> [Data below]:
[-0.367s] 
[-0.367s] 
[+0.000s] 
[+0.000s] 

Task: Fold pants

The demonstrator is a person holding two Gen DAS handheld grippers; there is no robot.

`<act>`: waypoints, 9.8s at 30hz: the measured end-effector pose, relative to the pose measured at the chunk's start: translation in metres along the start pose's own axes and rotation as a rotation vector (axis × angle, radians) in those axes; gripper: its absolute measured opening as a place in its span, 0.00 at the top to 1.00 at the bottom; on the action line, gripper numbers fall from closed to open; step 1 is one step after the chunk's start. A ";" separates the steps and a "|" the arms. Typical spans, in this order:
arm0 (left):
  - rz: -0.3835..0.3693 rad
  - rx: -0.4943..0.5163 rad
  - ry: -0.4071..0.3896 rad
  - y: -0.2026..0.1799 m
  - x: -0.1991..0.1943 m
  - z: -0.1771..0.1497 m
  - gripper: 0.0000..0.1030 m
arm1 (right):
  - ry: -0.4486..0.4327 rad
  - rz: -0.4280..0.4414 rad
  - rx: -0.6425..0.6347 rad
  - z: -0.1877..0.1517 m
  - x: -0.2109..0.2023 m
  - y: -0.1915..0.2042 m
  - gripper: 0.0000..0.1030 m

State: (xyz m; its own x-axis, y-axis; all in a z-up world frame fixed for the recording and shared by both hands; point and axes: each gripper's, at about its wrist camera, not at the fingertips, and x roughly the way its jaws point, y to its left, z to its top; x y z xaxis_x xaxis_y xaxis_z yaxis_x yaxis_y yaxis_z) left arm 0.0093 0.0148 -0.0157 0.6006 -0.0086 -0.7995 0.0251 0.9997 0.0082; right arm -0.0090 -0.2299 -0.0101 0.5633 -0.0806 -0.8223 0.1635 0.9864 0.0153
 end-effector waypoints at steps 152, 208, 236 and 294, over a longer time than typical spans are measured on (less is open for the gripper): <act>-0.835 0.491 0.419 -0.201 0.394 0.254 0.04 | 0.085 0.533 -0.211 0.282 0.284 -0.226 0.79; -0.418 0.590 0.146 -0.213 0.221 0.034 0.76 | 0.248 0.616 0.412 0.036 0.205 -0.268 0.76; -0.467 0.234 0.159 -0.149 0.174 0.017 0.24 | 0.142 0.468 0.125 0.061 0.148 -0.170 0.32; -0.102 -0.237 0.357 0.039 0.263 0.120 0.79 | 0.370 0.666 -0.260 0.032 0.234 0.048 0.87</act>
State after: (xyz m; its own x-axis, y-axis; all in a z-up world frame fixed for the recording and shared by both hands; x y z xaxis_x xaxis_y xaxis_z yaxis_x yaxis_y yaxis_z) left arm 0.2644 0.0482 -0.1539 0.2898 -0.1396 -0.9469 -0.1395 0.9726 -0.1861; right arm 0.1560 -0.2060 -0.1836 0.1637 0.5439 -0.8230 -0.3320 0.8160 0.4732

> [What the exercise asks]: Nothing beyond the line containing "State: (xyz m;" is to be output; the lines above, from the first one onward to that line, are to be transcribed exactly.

> [Solution to the problem]:
[-0.367s] 
[-0.367s] 
[+0.000s] 
[+0.000s] 

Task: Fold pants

The demonstrator is a person holding two Gen DAS handheld grippers; there is no robot.

`<act>`: waypoints, 9.8s at 30hz: the measured end-effector pose, relative to the pose measured at the chunk's start: translation in metres along the start pose's own axes and rotation as a rotation vector (axis × angle, radians) in those axes; gripper: its absolute measured opening as a place in its span, 0.00 at the top to 1.00 at the bottom; on the action line, gripper numbers fall from closed to open; step 1 is one step after the chunk's start. A ";" separates the steps and a "|" the arms. Typical spans, in this order:
arm0 (left):
  - rz: -0.3835..0.3693 rad
  - rx: -0.4943..0.5163 rad
  - ry: -0.4071..0.3896 rad
  - y: -0.2026..0.1799 m
  - x: -0.1991..0.1943 m
  - z: -0.1771..0.1497 m
  - gripper: 0.0000..0.1030 m
arm1 (right):
  - ry: -0.4486..0.4327 rad
  - rz: -0.4280..0.4414 rad
  - rx: -0.6425..0.6347 rad
  - z: -0.1877..0.1517 m
  - x: -0.2109..0.2023 m
  - y: -0.1915..0.2042 m
  - gripper: 0.0000..0.1030 m

State: (xyz m; its own x-axis, y-axis; all in a z-up world frame fixed for the recording and shared by both hands; point and axes: each gripper's, at about its wrist camera, not at the fingertips, and x roughly the way its jaws point, y to its left, z to its top; x y z xaxis_x xaxis_y xaxis_z yaxis_x yaxis_y yaxis_z) left arm 0.0093 0.0148 -0.0157 0.6006 -0.0086 -0.7995 0.0251 0.9997 0.0082; right arm -0.0090 -0.2299 -0.0101 0.5633 -0.0806 -0.8223 0.1635 0.9864 0.0153

No further output is required for this answer.